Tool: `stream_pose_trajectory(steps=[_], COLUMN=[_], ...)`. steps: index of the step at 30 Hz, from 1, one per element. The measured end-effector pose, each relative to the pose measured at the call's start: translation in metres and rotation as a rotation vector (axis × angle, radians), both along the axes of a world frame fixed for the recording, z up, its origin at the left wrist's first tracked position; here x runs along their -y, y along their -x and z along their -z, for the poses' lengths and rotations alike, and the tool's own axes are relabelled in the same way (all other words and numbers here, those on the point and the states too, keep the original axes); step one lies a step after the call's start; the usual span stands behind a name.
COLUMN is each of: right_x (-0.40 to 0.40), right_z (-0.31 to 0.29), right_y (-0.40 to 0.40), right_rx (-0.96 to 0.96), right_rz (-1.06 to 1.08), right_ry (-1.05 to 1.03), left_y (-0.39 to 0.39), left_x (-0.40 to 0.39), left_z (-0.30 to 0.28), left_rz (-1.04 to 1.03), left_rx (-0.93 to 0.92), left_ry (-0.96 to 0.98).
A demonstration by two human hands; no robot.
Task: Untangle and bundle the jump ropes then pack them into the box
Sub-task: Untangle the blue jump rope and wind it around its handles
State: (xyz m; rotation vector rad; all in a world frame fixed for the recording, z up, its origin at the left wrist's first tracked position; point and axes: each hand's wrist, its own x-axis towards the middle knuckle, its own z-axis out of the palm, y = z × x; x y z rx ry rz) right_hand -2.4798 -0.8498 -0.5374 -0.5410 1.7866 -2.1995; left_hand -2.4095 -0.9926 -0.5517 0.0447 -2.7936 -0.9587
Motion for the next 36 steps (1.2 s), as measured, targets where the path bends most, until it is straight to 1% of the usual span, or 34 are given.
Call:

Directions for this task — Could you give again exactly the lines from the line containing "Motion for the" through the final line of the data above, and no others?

Answer —
Motion for the next 36 steps (1.2 s), as measured, targets where the path bends most, until it is straight to 1% of the usual span, or 34 are given.
Call:

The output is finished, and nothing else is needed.